正しく実行されると入力モードになりますので、何かを入力し、改行してみましょう。改行で形態素解析が行われ、結果が表示されます。

f:id:kasuke18:20180325215344p:plain
図2. mecab-ipadic-NEologdを使ったMeCabコマンドの実行

MeCabPHPから使用する

上記の手順でMeCabを用いた形態素解析が可能になりましたが、PHPなどの各種スクリプト言語からの使用するには面倒です。そこで各種スクリプト言語向けにバインディングされたものがありますので、それを利用します。今回はPHPを使用しますが、公式には用意されていないので、このphp-mecabを利用します。

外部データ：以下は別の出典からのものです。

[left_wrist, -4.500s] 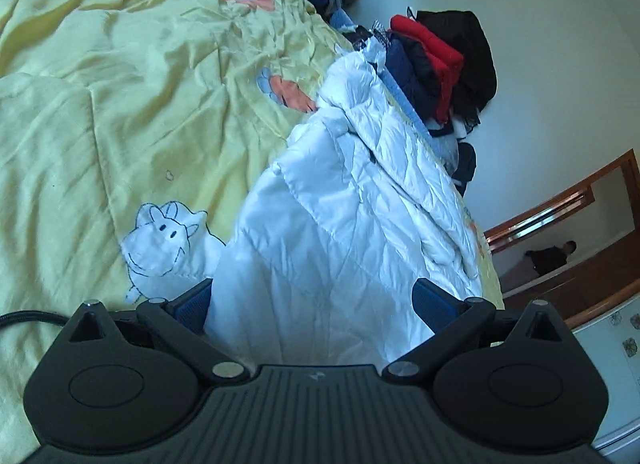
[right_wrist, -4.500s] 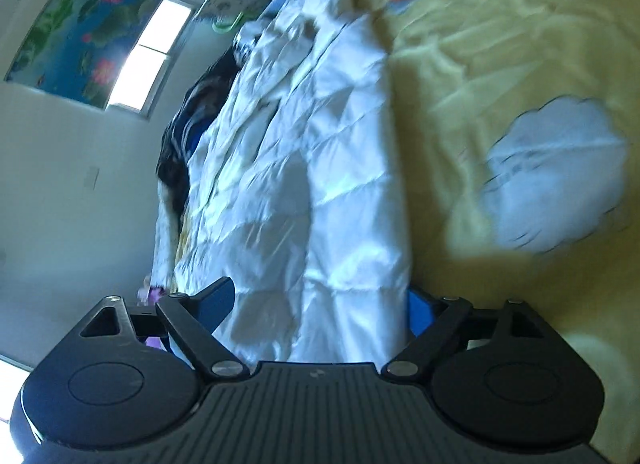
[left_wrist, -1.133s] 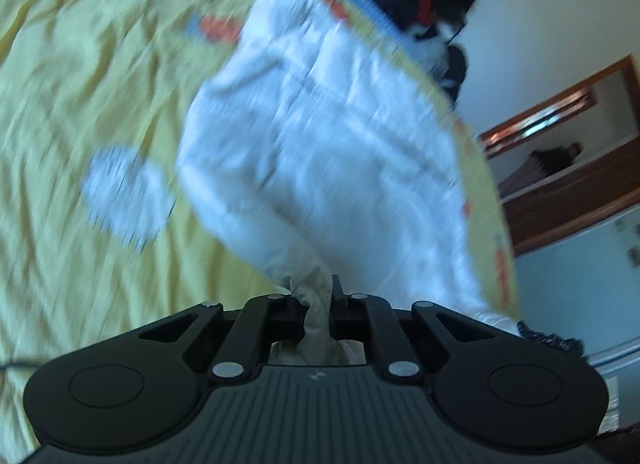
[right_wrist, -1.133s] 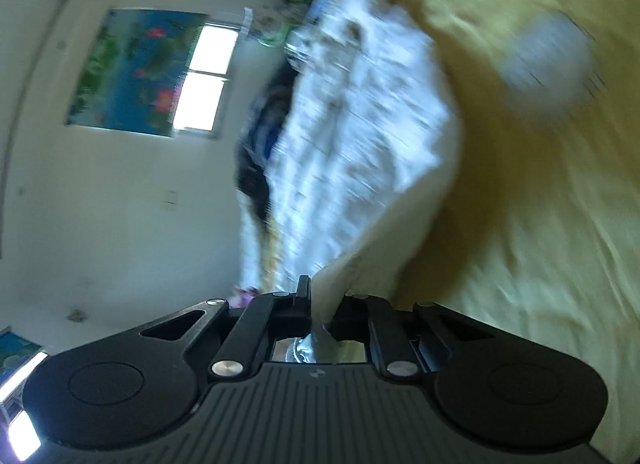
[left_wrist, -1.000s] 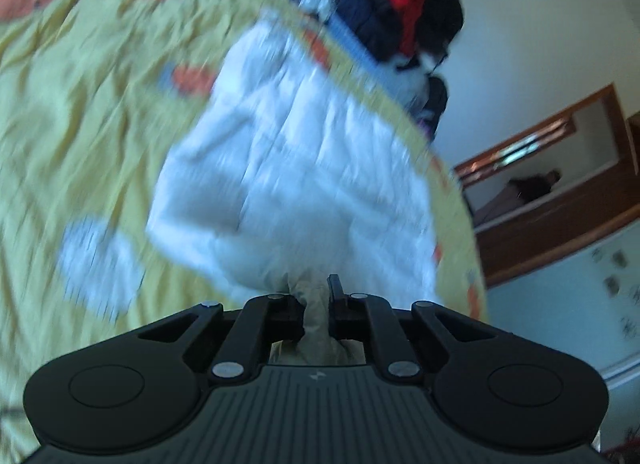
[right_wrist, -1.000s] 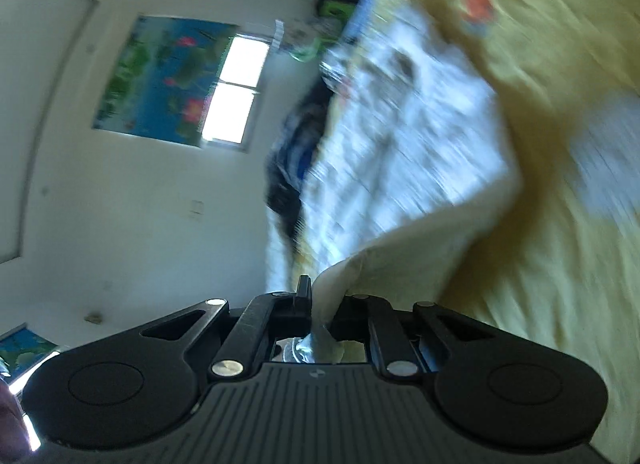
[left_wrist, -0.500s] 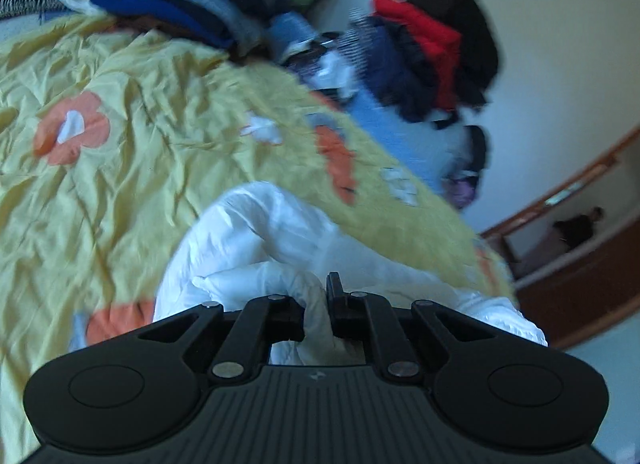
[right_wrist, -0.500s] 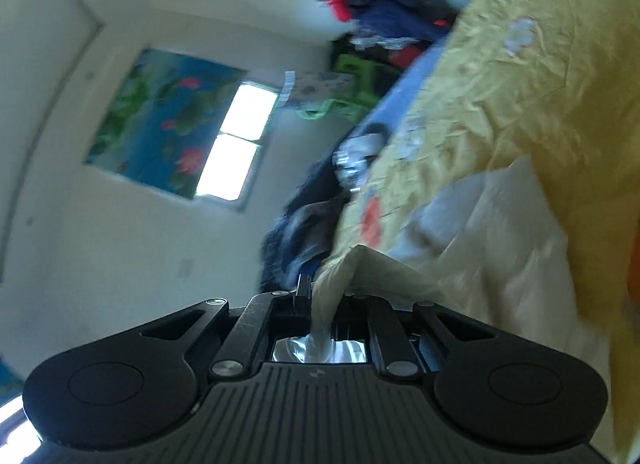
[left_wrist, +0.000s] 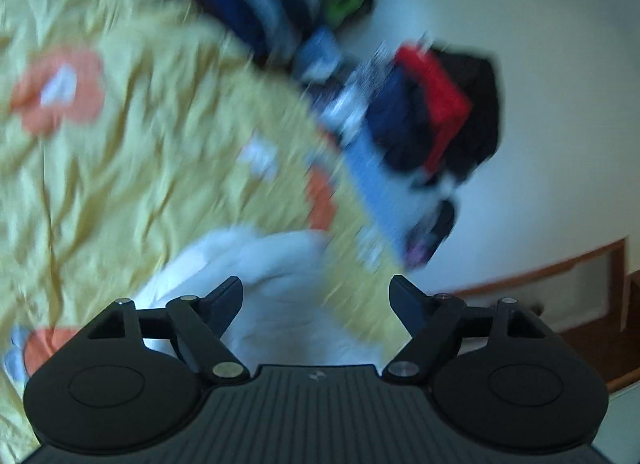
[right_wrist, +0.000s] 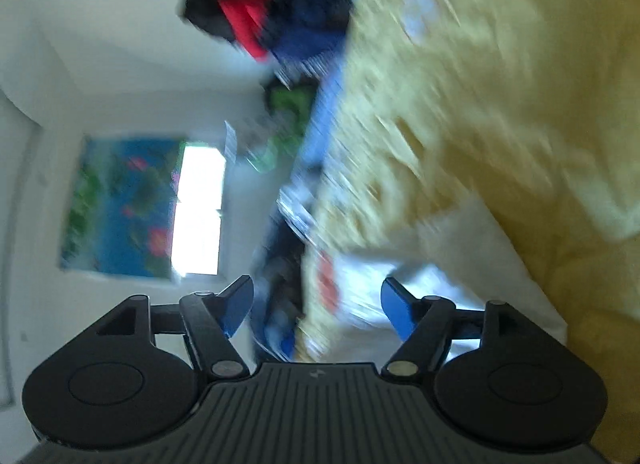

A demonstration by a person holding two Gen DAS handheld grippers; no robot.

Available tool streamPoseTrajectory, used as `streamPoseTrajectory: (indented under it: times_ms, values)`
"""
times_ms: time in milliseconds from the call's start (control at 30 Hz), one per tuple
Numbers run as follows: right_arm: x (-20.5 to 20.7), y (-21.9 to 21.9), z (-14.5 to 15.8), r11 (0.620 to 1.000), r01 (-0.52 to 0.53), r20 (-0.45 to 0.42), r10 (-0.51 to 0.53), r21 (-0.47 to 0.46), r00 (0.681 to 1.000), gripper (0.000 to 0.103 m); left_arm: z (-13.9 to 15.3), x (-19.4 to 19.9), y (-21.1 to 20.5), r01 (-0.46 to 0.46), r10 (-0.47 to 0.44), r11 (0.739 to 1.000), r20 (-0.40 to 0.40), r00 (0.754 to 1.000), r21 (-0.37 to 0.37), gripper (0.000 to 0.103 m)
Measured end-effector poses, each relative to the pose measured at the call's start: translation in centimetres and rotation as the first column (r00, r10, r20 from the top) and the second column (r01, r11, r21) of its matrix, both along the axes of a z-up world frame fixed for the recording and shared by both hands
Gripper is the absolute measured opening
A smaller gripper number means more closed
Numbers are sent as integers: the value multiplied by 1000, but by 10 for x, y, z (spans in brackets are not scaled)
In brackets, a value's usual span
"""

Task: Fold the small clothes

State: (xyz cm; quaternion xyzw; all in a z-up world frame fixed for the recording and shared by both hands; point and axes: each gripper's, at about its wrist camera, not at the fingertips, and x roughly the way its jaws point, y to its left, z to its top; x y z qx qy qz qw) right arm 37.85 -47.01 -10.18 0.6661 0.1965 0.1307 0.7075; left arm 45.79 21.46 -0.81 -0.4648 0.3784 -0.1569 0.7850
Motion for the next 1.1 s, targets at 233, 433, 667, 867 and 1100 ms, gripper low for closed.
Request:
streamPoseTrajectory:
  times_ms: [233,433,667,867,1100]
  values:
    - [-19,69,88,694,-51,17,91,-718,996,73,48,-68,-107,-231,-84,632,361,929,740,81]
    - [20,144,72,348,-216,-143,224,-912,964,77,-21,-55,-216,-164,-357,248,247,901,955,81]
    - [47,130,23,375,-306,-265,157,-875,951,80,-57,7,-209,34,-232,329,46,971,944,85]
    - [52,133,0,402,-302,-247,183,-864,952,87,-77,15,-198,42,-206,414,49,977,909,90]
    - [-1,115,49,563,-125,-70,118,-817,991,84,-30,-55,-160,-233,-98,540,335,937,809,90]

php-mecab導入のため、以下のコマンドを実行しましょう。

cd /usr/local/src/
git clone https://github.com/rsky/php-mecab.git
cd php-mecab/mecab
phpize
./configure --with-php-config=/usr/bin/php-config --with-mecab=/usr/bin/mecab-config
make
make test
make install

導入後、PHPで使用するためにextentionファイルを作成します。

echo 'extention=mecab.so' > /etc/php/7.0/cli/php.d/mecab.ini

これでPHPからMeCabを使用するための準備が整いました。サンプルコードを以下に示しますので実際に動かしてみましょう。

<?php
dl('mecab.so');
$option = array('-d', '/usr/share/mecab/dic/mecab-ipadic-neologd');
$t = new \MeCab\Tagger($option);
$str = 'すもももももももものうちにももはいくつあるでしょう';

echo $t->parse($str);

エラーなく実行できると以下のような結果が得られます。

f:id:kasuke18:20180325215402p:plain
図3. mecab-phpを用いたサンプルコードの実行

おわりに

この記事ではWindowsMeCabを入れてPHPで動かすまでの手順を紹介しました。私が試してみたときはphp-mecabを入れるときに詰まりましたが、MeCab本体を入れるところまでは全く詰まらずに進められました。PHPなどで使うことを考えず気軽に形態素解析を行うという点では、MeCabはちょうどいいのかなと感じました。